Published 3/2024
MP4 | Video: h264, 1920x1080 | Audio: AAC, 44.1 KHz
Language: English | Size: 4.26 GB | Duration: 5h 6m
Learn Machine Learning using PYTHON and SKLEARN
What you'll learn
Python for Machine Learning
Machine Learning
Basic Data Science
Hands-on ML
Requirements
Basic Python Coding Skill
Description
Python, Machine Learning, Scikit Learn, Algorithms, Classification, Machine Learning Case Study, Dataset, Machine Learning Techniques, Machine Learning Terms, Google CollabWelcome to our innovative and practical Python-based machine learning course! This course is specifically designed to equip you with the skills needed for developing intrusion detection systems using machine learning technology.

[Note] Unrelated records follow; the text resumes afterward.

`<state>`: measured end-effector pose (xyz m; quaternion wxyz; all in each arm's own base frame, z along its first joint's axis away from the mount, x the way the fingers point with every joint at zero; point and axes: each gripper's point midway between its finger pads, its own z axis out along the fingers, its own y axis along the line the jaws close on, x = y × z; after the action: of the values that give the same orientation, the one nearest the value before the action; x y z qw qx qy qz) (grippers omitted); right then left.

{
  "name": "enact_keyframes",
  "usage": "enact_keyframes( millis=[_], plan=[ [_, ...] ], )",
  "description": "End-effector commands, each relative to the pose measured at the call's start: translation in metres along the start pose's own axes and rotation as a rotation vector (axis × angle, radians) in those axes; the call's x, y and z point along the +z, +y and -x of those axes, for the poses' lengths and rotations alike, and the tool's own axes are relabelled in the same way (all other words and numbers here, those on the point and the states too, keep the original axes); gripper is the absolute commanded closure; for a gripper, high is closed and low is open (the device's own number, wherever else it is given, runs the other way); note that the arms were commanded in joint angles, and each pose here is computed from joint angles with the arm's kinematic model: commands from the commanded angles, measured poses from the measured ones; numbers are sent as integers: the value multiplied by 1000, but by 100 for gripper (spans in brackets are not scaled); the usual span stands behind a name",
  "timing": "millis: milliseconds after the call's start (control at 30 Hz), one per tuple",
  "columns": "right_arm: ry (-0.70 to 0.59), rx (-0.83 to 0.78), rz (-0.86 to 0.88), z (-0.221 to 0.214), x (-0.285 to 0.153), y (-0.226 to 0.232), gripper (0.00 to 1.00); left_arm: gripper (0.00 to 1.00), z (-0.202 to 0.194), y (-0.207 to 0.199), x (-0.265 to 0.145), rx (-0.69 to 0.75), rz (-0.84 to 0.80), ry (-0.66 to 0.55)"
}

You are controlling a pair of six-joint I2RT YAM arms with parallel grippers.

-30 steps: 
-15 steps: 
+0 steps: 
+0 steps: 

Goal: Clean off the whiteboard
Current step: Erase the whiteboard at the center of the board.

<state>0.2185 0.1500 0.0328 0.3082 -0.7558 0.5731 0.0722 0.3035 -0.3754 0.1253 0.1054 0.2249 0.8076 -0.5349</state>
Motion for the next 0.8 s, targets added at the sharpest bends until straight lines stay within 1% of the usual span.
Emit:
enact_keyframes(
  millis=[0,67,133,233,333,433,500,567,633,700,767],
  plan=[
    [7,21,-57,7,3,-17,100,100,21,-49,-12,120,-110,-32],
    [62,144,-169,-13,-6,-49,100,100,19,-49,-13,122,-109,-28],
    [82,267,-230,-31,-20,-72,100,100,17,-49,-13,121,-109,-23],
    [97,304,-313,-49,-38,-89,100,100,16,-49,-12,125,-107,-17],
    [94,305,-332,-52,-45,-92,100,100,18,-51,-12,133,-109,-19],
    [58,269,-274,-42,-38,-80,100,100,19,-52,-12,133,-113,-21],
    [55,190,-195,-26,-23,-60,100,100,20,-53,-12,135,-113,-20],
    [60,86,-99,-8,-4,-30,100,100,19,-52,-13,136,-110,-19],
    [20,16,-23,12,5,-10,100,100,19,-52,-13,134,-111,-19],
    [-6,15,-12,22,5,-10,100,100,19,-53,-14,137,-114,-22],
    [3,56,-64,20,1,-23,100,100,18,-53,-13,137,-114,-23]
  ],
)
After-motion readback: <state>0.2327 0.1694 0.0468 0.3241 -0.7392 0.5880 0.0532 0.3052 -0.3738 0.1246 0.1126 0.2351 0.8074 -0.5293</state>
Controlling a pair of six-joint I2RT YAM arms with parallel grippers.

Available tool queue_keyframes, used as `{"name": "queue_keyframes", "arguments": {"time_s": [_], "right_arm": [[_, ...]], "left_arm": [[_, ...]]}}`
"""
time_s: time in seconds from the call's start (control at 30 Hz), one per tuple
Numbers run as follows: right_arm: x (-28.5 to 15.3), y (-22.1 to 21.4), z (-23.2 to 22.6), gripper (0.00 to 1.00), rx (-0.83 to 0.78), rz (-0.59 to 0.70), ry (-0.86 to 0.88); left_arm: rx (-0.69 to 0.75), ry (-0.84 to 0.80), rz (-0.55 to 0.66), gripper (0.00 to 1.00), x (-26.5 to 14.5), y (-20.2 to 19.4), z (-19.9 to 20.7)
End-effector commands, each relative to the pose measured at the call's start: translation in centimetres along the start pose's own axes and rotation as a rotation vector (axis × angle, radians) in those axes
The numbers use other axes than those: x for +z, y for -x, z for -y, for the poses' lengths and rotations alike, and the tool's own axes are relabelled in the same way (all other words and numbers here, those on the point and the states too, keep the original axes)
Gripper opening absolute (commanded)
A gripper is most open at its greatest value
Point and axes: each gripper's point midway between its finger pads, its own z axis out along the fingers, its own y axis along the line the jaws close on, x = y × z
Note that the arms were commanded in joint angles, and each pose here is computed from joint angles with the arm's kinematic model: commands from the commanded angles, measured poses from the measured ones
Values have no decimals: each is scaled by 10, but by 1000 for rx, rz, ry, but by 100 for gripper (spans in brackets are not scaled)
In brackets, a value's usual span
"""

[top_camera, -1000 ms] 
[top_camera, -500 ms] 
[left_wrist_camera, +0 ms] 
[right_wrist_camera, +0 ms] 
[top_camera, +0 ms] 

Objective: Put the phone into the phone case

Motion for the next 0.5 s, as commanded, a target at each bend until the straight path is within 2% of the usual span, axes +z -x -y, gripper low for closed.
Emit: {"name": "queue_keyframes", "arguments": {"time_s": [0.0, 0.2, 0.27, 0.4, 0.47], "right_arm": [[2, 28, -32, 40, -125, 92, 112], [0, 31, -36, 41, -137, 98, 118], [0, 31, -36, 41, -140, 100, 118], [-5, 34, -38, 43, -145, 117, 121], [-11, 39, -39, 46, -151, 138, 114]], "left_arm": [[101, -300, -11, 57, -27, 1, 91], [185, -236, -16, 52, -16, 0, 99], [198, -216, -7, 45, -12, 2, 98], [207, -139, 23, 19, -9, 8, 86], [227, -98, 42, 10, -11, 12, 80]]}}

With a primary focus on the Python programming language and leveraging the scikit-learn (sklearn) library, this course provides a robust foundation for understanding machine learning concepts and their real-world applications.You will gain expertise in implementing machine learning techniques using the scikit-learn library, delving into profound insights from the Intrusion Detection System dataset, which serves as the primary case study. Throughout the course, you'll develop a deep understanding of machine learning algorithms, data preprocessing, and model evaluation, learning how to apply these concepts effectively in the context of intrusion detection.Combining structured theory and hands-on labs, this course not only enhances your knowledge of machine learning but also instills confidence to tackle professional challenges. The certificate earned upon completion adds significant value to your profile. Join now to seize better career opportunities in the field of machine learning and become an expert in intrusion detection using Python and scikit-learn.
TO MAC USERS: If RAR password doesn't work, use this archive program:
RAR Expander 0.8.5 Beta 4 and extract password protected files without error.
TO WIN USERS: If RAR password doesn't work, use this archive program:
Latest Winrar and extract password protected files without error.